[Start of Attachment]

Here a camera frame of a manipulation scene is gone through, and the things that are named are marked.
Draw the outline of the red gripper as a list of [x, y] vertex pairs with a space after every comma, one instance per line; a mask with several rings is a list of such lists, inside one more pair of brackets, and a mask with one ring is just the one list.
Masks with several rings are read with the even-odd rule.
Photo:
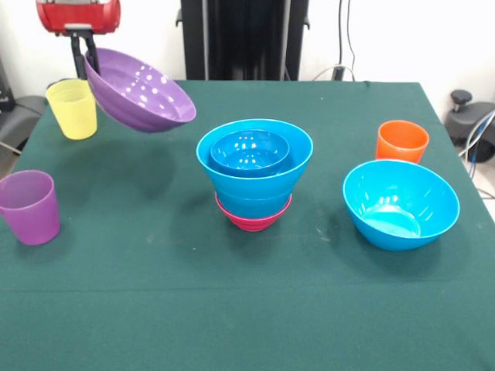
[[[69, 31], [89, 30], [93, 34], [113, 33], [120, 24], [121, 3], [111, 1], [36, 1], [36, 11], [43, 27], [51, 33], [67, 35]], [[84, 38], [87, 60], [99, 74], [100, 67], [94, 37]], [[84, 56], [80, 51], [80, 37], [70, 36], [71, 51], [77, 78], [86, 80]]]

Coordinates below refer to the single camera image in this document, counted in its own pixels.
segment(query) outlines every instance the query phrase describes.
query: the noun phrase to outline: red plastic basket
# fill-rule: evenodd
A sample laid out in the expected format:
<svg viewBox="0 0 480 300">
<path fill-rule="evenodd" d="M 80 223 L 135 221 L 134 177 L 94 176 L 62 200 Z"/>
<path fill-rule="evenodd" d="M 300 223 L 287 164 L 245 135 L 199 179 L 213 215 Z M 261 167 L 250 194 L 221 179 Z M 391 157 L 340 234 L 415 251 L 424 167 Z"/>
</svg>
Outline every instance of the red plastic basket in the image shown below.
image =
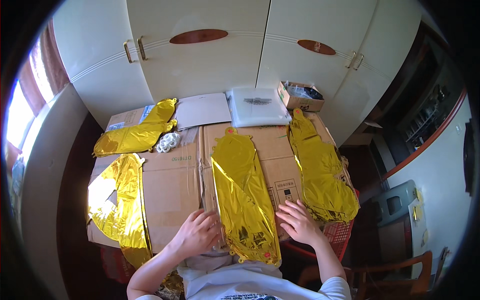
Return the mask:
<svg viewBox="0 0 480 300">
<path fill-rule="evenodd" d="M 355 190 L 357 198 L 360 196 L 360 192 Z M 328 242 L 332 246 L 333 251 L 338 257 L 339 261 L 342 261 L 343 255 L 345 254 L 345 249 L 348 245 L 348 240 L 352 233 L 353 221 L 351 220 L 348 223 L 332 223 L 325 227 L 324 235 L 328 238 Z M 293 245 L 289 240 L 284 244 L 287 248 L 290 248 L 302 255 L 309 256 L 311 258 L 317 258 L 315 253 L 307 251 L 305 249 L 299 248 Z"/>
<path fill-rule="evenodd" d="M 324 235 L 328 238 L 333 251 L 340 261 L 347 248 L 348 240 L 352 233 L 353 221 L 348 223 L 333 223 L 324 229 Z"/>
</svg>

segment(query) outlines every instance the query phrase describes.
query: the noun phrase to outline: white t-shirt
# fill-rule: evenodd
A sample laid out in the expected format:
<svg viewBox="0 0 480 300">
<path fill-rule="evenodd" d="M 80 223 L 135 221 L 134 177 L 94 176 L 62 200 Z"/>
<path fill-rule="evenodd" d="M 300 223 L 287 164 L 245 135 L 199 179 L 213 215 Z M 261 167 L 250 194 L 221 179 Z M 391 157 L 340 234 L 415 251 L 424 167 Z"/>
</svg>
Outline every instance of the white t-shirt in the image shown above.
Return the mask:
<svg viewBox="0 0 480 300">
<path fill-rule="evenodd" d="M 282 273 L 272 265 L 245 262 L 215 271 L 199 271 L 178 267 L 183 278 L 187 300 L 351 300 L 348 283 L 333 277 L 322 284 L 318 292 L 282 279 Z M 160 300 L 145 295 L 137 300 Z"/>
</svg>

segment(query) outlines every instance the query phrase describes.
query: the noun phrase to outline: clear plastic bag
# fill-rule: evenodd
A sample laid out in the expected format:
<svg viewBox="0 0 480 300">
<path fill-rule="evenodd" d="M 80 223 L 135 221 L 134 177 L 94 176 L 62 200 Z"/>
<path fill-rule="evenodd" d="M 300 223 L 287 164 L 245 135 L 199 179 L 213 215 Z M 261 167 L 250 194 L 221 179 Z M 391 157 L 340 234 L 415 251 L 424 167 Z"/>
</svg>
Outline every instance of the clear plastic bag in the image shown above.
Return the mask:
<svg viewBox="0 0 480 300">
<path fill-rule="evenodd" d="M 288 125 L 292 120 L 275 89 L 234 88 L 226 94 L 233 127 Z"/>
</svg>

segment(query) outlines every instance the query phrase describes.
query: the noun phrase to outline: brass handle
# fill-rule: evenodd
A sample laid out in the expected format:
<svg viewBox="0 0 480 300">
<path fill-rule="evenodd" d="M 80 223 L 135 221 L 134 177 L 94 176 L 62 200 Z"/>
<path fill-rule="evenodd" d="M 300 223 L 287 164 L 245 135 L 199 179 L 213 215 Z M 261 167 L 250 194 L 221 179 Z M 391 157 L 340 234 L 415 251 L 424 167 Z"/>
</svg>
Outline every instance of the brass handle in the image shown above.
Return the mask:
<svg viewBox="0 0 480 300">
<path fill-rule="evenodd" d="M 361 65 L 361 62 L 363 61 L 363 54 L 360 53 L 360 55 L 361 55 L 361 57 L 360 57 L 359 64 L 357 65 L 356 68 L 353 68 L 355 71 L 359 69 L 359 67 L 360 67 L 360 65 Z"/>
<path fill-rule="evenodd" d="M 352 60 L 350 61 L 350 63 L 348 64 L 348 66 L 345 66 L 345 68 L 347 69 L 350 69 L 350 67 L 352 66 L 353 62 L 355 61 L 355 58 L 357 57 L 357 53 L 355 51 L 353 51 L 353 56 L 352 56 Z"/>
<path fill-rule="evenodd" d="M 137 39 L 137 43 L 138 43 L 138 47 L 140 48 L 140 55 L 142 56 L 142 60 L 146 61 L 148 60 L 148 58 L 145 57 L 144 44 L 142 43 L 142 37 L 144 36 L 141 36 L 140 38 Z"/>
<path fill-rule="evenodd" d="M 127 42 L 123 43 L 123 47 L 125 48 L 125 54 L 127 54 L 128 62 L 132 63 L 133 61 L 132 61 L 132 58 L 130 57 L 130 52 L 128 51 Z"/>
</svg>

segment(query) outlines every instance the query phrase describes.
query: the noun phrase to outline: human hand
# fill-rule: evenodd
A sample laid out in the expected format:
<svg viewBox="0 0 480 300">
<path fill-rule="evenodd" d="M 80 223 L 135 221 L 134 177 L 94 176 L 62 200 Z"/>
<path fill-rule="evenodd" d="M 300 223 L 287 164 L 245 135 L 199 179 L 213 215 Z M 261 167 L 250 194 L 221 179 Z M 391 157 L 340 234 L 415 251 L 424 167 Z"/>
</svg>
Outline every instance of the human hand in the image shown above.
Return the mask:
<svg viewBox="0 0 480 300">
<path fill-rule="evenodd" d="M 278 206 L 284 212 L 276 212 L 276 215 L 286 222 L 281 223 L 280 226 L 285 229 L 294 240 L 312 246 L 317 240 L 325 238 L 307 211 L 307 208 L 300 200 L 297 200 L 296 204 L 285 201 L 285 204 L 286 205 Z"/>
<path fill-rule="evenodd" d="M 209 252 L 221 238 L 221 225 L 214 211 L 191 213 L 168 244 L 181 259 Z"/>
</svg>

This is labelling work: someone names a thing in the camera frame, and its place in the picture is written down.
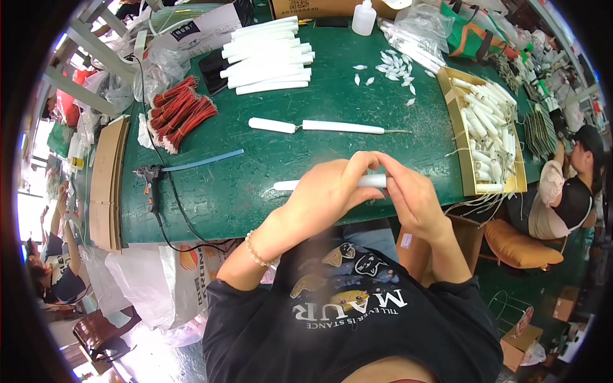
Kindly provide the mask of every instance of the qr code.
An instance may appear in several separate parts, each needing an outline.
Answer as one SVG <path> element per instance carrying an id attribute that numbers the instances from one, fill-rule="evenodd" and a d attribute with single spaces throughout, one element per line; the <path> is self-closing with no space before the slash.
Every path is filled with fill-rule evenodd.
<path id="1" fill-rule="evenodd" d="M 289 8 L 292 10 L 309 8 L 309 0 L 289 0 Z"/>

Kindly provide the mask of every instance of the pile of white candles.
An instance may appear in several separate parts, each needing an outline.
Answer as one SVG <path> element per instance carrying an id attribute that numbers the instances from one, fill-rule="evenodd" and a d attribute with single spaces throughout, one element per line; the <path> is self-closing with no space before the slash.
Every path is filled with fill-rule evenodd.
<path id="1" fill-rule="evenodd" d="M 502 193 L 515 171 L 517 149 L 512 122 L 517 121 L 517 101 L 494 82 L 474 85 L 452 78 L 451 83 L 470 92 L 463 95 L 469 106 L 460 114 L 469 138 L 476 189 Z"/>
<path id="2" fill-rule="evenodd" d="M 306 88 L 315 59 L 311 44 L 301 43 L 298 16 L 247 26 L 232 32 L 221 56 L 231 65 L 219 73 L 236 94 Z"/>

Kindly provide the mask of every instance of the person's lap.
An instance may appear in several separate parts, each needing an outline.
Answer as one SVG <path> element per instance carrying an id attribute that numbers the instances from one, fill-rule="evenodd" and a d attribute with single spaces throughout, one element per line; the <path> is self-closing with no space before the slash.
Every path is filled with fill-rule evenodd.
<path id="1" fill-rule="evenodd" d="M 341 226 L 343 239 L 358 246 L 374 249 L 398 262 L 396 242 L 387 218 Z"/>

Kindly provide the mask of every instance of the white glue bottle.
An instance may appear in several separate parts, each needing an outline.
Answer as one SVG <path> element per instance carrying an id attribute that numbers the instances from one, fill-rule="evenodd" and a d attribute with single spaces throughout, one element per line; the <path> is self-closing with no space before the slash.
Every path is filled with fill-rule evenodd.
<path id="1" fill-rule="evenodd" d="M 376 18 L 377 11 L 373 9 L 373 3 L 370 0 L 364 0 L 363 3 L 356 5 L 356 10 L 353 11 L 351 29 L 362 36 L 370 36 Z"/>

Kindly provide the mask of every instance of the red electrical wire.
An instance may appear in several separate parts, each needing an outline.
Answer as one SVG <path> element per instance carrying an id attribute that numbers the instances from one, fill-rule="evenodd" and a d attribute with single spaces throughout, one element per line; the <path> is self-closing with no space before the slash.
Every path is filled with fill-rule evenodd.
<path id="1" fill-rule="evenodd" d="M 170 122 L 175 116 L 182 113 L 182 111 L 192 102 L 197 102 L 194 91 L 184 92 L 177 96 L 172 103 L 172 105 L 166 109 L 164 113 L 162 113 L 159 117 L 153 118 L 151 120 L 151 128 L 158 131 L 165 126 L 168 122 Z"/>
<path id="2" fill-rule="evenodd" d="M 162 142 L 164 147 L 170 154 L 177 154 L 179 145 L 181 144 L 181 140 L 187 133 L 192 131 L 196 126 L 198 126 L 205 119 L 215 116 L 217 114 L 217 107 L 211 99 L 207 96 L 202 96 L 202 100 L 200 100 L 196 111 L 193 112 L 187 119 L 183 122 L 180 128 L 178 128 L 174 133 L 164 136 Z"/>
<path id="3" fill-rule="evenodd" d="M 152 117 L 151 127 L 156 129 L 156 125 L 153 124 L 153 121 L 156 119 L 160 119 L 163 124 L 170 121 L 178 112 L 181 110 L 185 102 L 190 98 L 194 97 L 196 92 L 192 89 L 184 88 L 183 91 L 175 96 L 170 102 L 164 104 L 161 108 L 151 109 L 150 117 Z"/>
<path id="4" fill-rule="evenodd" d="M 191 88 L 195 90 L 197 86 L 198 78 L 194 75 L 189 75 L 182 82 L 168 89 L 166 92 L 155 95 L 151 106 L 153 106 L 154 108 L 159 108 L 162 105 L 166 104 L 168 101 L 172 100 L 175 96 L 180 94 L 186 88 Z"/>
<path id="5" fill-rule="evenodd" d="M 197 110 L 198 106 L 200 105 L 201 97 L 197 94 L 194 95 L 195 97 L 190 97 L 181 110 L 179 110 L 179 112 L 170 121 L 168 121 L 168 123 L 157 129 L 160 137 L 174 132 L 177 126 L 179 126 L 185 119 L 187 119 L 187 117 Z"/>

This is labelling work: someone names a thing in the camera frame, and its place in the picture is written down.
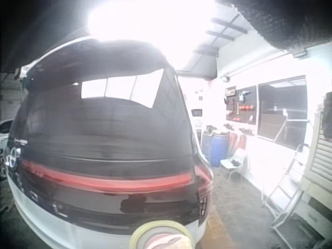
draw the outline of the taillight
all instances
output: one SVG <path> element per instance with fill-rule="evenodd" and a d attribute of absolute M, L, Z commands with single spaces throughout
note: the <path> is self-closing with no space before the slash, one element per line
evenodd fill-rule
<path fill-rule="evenodd" d="M 213 173 L 212 171 L 205 166 L 204 164 L 198 164 L 195 166 L 195 175 L 198 183 L 198 193 L 199 193 L 199 222 L 198 224 L 202 224 L 207 215 L 208 215 L 208 207 L 210 201 L 210 192 L 212 190 L 213 183 Z"/>
<path fill-rule="evenodd" d="M 22 160 L 26 170 L 32 174 L 67 187 L 83 189 L 94 192 L 106 193 L 148 193 L 172 190 L 192 184 L 194 179 L 191 172 L 178 175 L 141 179 L 141 180 L 117 180 L 101 179 L 81 175 L 70 174 L 52 170 L 43 165 L 31 161 Z"/>

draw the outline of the car
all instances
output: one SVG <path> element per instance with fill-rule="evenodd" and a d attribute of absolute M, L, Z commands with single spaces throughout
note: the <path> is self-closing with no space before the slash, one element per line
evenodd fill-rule
<path fill-rule="evenodd" d="M 7 179 L 6 169 L 5 169 L 5 148 L 7 146 L 8 137 L 0 137 L 0 181 Z"/>
<path fill-rule="evenodd" d="M 5 119 L 0 121 L 0 139 L 2 137 L 8 137 L 12 122 L 13 119 Z"/>
<path fill-rule="evenodd" d="M 139 41 L 72 41 L 23 78 L 5 149 L 17 209 L 52 248 L 145 248 L 160 233 L 195 245 L 213 173 L 174 68 Z"/>

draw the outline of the rear windshield
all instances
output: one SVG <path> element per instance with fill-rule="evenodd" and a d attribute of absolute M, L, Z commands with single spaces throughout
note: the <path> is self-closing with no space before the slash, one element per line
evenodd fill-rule
<path fill-rule="evenodd" d="M 170 68 L 29 93 L 10 135 L 38 153 L 110 160 L 190 155 L 191 136 Z"/>

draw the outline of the plastic chair
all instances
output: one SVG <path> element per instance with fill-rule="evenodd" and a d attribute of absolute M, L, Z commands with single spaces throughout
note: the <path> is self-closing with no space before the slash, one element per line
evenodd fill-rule
<path fill-rule="evenodd" d="M 231 175 L 234 172 L 238 172 L 241 175 L 242 180 L 242 169 L 244 167 L 244 159 L 245 159 L 245 150 L 238 148 L 237 151 L 235 151 L 234 155 L 231 158 L 227 158 L 220 161 L 220 168 L 224 166 L 226 169 L 232 170 L 229 173 L 228 180 L 230 179 Z"/>

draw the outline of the car logo
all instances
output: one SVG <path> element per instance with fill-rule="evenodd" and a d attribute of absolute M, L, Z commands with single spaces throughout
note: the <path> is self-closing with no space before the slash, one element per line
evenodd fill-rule
<path fill-rule="evenodd" d="M 6 157 L 6 161 L 8 162 L 8 166 L 12 169 L 16 167 L 17 159 L 21 155 L 21 148 L 13 147 L 10 151 L 10 154 Z"/>

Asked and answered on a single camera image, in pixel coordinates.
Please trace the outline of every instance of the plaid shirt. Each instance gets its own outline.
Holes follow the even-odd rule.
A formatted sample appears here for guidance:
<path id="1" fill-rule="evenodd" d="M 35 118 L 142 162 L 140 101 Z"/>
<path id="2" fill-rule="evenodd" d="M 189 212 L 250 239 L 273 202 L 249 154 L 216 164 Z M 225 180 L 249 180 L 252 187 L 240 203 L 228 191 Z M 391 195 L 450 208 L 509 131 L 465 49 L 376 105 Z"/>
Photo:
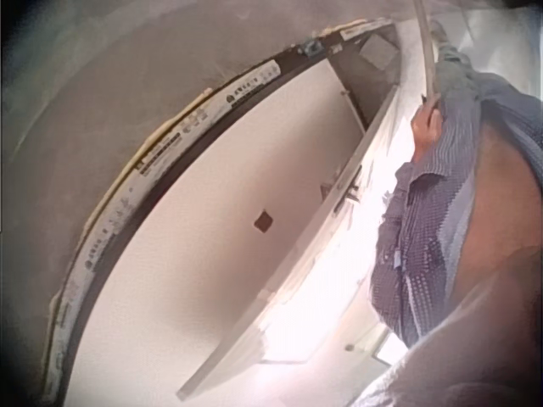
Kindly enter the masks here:
<path id="1" fill-rule="evenodd" d="M 527 159 L 541 185 L 542 104 L 497 75 L 470 75 L 471 86 L 441 99 L 443 131 L 418 163 L 396 172 L 379 227 L 372 305 L 411 347 L 445 318 L 475 195 L 482 103 L 507 128 L 503 136 Z"/>

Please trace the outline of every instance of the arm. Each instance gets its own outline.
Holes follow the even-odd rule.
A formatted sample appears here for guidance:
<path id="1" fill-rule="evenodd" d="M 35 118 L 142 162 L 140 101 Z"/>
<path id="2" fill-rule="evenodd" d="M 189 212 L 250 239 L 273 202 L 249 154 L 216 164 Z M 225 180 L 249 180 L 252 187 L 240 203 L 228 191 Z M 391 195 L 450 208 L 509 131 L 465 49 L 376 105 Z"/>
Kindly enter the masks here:
<path id="1" fill-rule="evenodd" d="M 370 298 L 380 319 L 393 331 L 398 332 L 400 303 L 397 296 L 400 278 L 395 269 L 395 251 L 398 247 L 401 220 L 406 206 L 413 163 L 404 163 L 396 171 L 398 183 L 390 199 L 389 207 L 379 227 L 375 267 L 370 279 Z"/>
<path id="2" fill-rule="evenodd" d="M 443 118 L 435 109 L 439 95 L 430 98 L 411 121 L 415 153 L 411 162 L 396 171 L 397 184 L 379 227 L 375 267 L 370 278 L 370 299 L 380 319 L 396 334 L 400 332 L 400 251 L 399 235 L 409 195 L 413 168 L 441 135 Z"/>

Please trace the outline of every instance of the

[End of Attachment]

Where a line of the data includes the string "plastic", list that line.

query: the noun phrase to outline: red plastic basket
Outline every instance of the red plastic basket in the image shown below.
query: the noun phrase to outline: clear plastic bag
Outline every instance of the clear plastic bag in the image shown above.
draw the outline of the plastic chair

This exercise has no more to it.